Y ya sabemos cómo han actuado tanto los socialistas como sobre todo los Populares cada vez que han dispuesto de una mayoría absoluta, ya fuese a nivel nacional o regional. El Partido Popular ha dejado claro que no está dispuesto ni a renunciar a su líder, por impopular que sea incluso entre muchos de sus propios votantes, ni a dar marcha atrás en las reformas que ha impulsado sin contar con nadie y muchas veces con casi todos en contra.

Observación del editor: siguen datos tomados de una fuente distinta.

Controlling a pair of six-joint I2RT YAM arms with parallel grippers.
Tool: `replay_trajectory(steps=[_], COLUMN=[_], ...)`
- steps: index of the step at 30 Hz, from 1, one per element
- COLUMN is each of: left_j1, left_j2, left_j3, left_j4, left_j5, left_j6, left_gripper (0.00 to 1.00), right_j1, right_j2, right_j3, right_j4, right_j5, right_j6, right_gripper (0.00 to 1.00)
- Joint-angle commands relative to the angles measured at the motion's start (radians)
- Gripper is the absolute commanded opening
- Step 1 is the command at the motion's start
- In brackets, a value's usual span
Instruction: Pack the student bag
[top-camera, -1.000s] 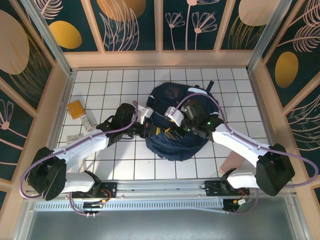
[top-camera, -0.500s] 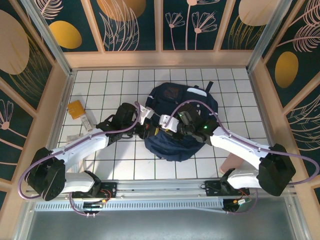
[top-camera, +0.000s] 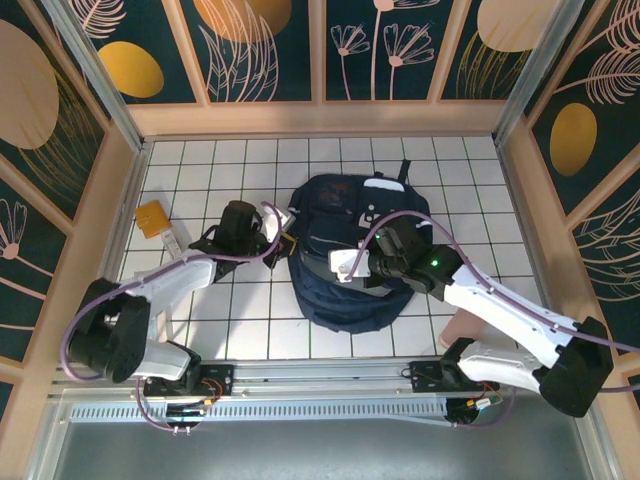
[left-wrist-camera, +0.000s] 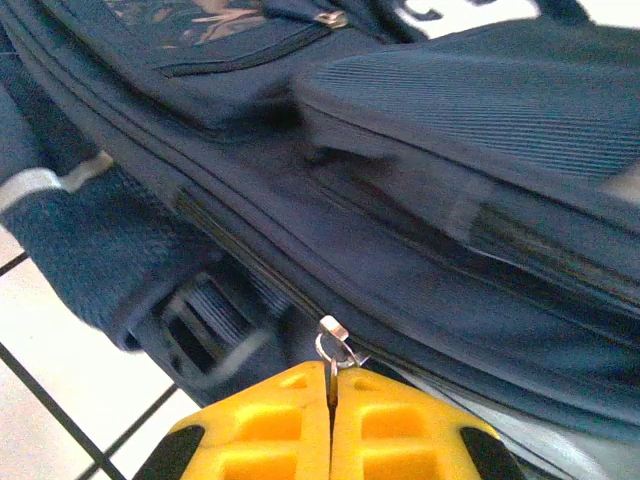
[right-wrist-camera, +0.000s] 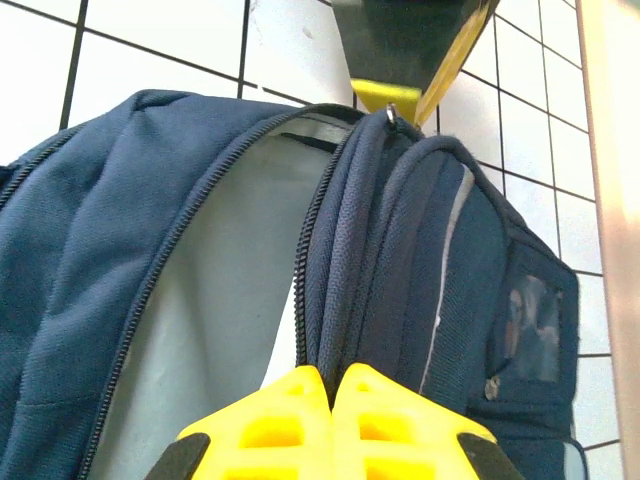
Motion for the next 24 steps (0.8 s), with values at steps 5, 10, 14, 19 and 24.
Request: replay_trajectory(steps=[5, 10, 14, 19, 24], left_j1=[0.029, -0.101, -0.111, -0.139, -0.148], left_j2=[0.133, -0.002, -0.027, -0.063, -0.088], left_j3=[0.162, 0.061, 0.014, 0.004, -0.009], left_j4=[-0.001, 0.141, 0.201, 0.252, 0.234], left_j5=[0.190, 0.137, 0.130, 0.142, 0.124], left_j6=[-0.083, -0.329, -0.504, -0.589, -0.615], left_gripper=[0.00, 0.00, 0.00, 0.00, 0.00], right_j1=[-0.014, 0.068, 0.142, 0.231, 0.262], right_j2=[-0.067, -0.023, -0.003, 0.070, 0.080], right_j3=[-0.039, -0.031, -0.006, 0.050, -0.011], right_j4=[0.062, 0.116, 0.110, 0.054, 0.150], right_j5=[0.105, 0.165, 0.175, 0.196, 0.331], right_j6=[0.128, 0.470, 0.587, 0.693, 0.793], right_gripper=[0.12, 0.60, 0.75, 0.80, 0.81])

Porque de las declaraciones de aquél se desprende que está orgulloso de la reforma laboral, de la educativa, de la llamada ley de seguridad nacional y de otras medidas que provocaron y siguen provocando fuerte rechazo y y que estaría todo lo más dispuesto a introducir en el futuro algunos matices. Un partido bajo fuertes sospechas, cuando no evidencias, de corrupción de algunos de quienes han ocupado en él puestos de responsabilidad necesita una renovación a fondo. Y no hay amenaza de inestabilidad ni de independencia catalana que justifique las ansias de su líder de encabezar un gobierno de coalición como el que ambiciona.

Coalición ¿para qué? ¿Para seguir casi igual, con algunos retoques, cuando aquí hacen falta urgentemente reformas que permitan luchar de verdad, y no sólo con medidas cosméticas, contra la corrupción, acabar con la colonización por el poder de las instituciones, y profundizar en nuestra democracia? Alguien que como el presidente del Gobierno se ha visto además acusado de mentir en el Parlamento no puede seguir por cuatro años más al frente de la nación. Eso nunca sucedería en Alemania o en esos países escandinavos en los que tanto les gusta mirarse, aunque sólo para algunas cosas, a muchos populares.